* EXERCISE INSTRUCTIONS *
Wherever a picture sits, omit it. Output the rest of the listing exactly.

* PROVIDED RECORDS *

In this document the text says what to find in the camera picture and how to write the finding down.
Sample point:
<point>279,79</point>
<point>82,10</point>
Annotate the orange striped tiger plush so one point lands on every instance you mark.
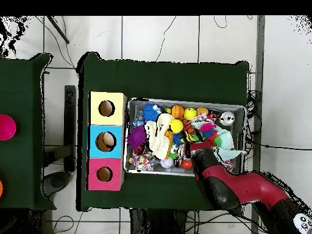
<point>188,126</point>

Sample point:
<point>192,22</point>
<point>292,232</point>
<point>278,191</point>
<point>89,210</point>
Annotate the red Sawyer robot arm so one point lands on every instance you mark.
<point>243,185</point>

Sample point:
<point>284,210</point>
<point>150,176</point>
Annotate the clear mesh bin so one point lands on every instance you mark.
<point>237,121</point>

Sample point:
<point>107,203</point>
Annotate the wooden box with three holes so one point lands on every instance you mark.
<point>97,119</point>

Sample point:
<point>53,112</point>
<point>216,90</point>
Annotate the yellow sponge block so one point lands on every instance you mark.
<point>189,137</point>

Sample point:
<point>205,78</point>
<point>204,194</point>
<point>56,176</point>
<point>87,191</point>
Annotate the mint green muslin cloth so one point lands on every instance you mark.
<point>228,141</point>

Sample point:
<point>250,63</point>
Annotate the yellow tennis ball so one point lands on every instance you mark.
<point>176,126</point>

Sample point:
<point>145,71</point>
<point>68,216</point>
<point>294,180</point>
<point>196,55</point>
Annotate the yellow smiley ball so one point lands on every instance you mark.
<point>190,113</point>

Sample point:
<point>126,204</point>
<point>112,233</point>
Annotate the silver drink can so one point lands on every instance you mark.
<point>227,118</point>

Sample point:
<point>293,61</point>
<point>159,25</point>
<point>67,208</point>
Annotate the orange toy basketball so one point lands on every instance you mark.
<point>177,111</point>

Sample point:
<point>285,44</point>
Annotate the cream muslin cloth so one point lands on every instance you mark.
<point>158,143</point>

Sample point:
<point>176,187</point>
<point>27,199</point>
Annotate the blue fuzzy ball with eyes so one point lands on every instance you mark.
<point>150,112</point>

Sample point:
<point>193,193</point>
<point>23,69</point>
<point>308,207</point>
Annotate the purple spiky ball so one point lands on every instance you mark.
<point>136,137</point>

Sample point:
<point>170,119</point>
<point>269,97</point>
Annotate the dark green tablecloth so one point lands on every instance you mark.
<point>170,78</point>
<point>22,85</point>

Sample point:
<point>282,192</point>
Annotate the black stand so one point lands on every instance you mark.
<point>70,121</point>

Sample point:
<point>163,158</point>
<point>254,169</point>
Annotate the black rod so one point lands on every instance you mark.
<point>58,30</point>

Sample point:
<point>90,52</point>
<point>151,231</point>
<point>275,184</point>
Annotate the pink ball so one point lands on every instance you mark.
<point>6,128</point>

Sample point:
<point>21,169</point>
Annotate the orange ball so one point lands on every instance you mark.
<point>1,189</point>

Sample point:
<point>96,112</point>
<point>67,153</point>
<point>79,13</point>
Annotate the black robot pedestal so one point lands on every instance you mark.
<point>158,224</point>

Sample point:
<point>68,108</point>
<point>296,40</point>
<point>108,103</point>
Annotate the grey metal rail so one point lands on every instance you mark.
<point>260,48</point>

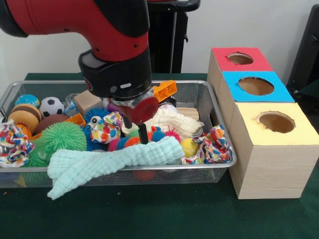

* SOLUTION TO THE EXERCISE *
In this document the text says what to find in the camera picture and how to write the finding down.
Sample point:
<point>279,79</point>
<point>82,10</point>
Annotate the orange striped tiger plush so one point lands on every instance you mark.
<point>188,126</point>

Sample point:
<point>192,22</point>
<point>292,232</point>
<point>278,191</point>
<point>89,210</point>
Annotate the red Sawyer robot arm so one point lands on every instance you mark.
<point>243,185</point>

Sample point:
<point>284,210</point>
<point>150,176</point>
Annotate the clear mesh bin so one point lands on every instance you mark.
<point>237,121</point>

Sample point:
<point>107,203</point>
Annotate the wooden box with three holes so one point lands on every instance you mark.
<point>97,119</point>

Sample point:
<point>53,112</point>
<point>216,90</point>
Annotate the yellow sponge block so one point lands on every instance you mark.
<point>189,137</point>

Sample point:
<point>205,78</point>
<point>204,194</point>
<point>56,176</point>
<point>87,191</point>
Annotate the mint green muslin cloth so one point lands on every instance you mark.
<point>228,141</point>

Sample point:
<point>250,63</point>
Annotate the yellow tennis ball so one point lands on every instance you mark.
<point>176,126</point>

Sample point:
<point>145,71</point>
<point>68,216</point>
<point>294,180</point>
<point>196,55</point>
Annotate the yellow smiley ball so one point lands on every instance you mark.
<point>190,113</point>

Sample point:
<point>126,204</point>
<point>112,233</point>
Annotate the silver drink can so one point lands on every instance you mark.
<point>227,118</point>

Sample point:
<point>293,61</point>
<point>159,25</point>
<point>67,208</point>
Annotate the orange toy basketball so one point lands on every instance you mark.
<point>177,111</point>

Sample point:
<point>285,44</point>
Annotate the cream muslin cloth so one point lands on every instance you mark.
<point>158,143</point>

Sample point:
<point>176,187</point>
<point>27,199</point>
Annotate the blue fuzzy ball with eyes so one point lands on every instance you mark.
<point>150,112</point>

Sample point:
<point>193,193</point>
<point>23,69</point>
<point>308,207</point>
Annotate the purple spiky ball so one point lands on every instance you mark.
<point>136,137</point>

Sample point:
<point>170,119</point>
<point>269,97</point>
Annotate the dark green tablecloth so one point lands on every instance you mark.
<point>170,78</point>
<point>22,85</point>

Sample point:
<point>282,192</point>
Annotate the black stand so one point lands on every instance you mark.
<point>70,121</point>

Sample point:
<point>163,158</point>
<point>254,169</point>
Annotate the black rod so one point lands on every instance you mark.
<point>58,30</point>

Sample point:
<point>90,52</point>
<point>151,231</point>
<point>275,184</point>
Annotate the pink ball so one point lands on every instance you mark.
<point>6,128</point>

Sample point:
<point>21,169</point>
Annotate the orange ball so one point lands on every instance you mark.
<point>1,189</point>

Sample point:
<point>96,112</point>
<point>67,153</point>
<point>79,13</point>
Annotate the black robot pedestal so one point lands on every instance you mark.
<point>158,224</point>

Sample point:
<point>68,108</point>
<point>296,40</point>
<point>108,103</point>
Annotate the grey metal rail so one point lands on every instance you mark.
<point>260,48</point>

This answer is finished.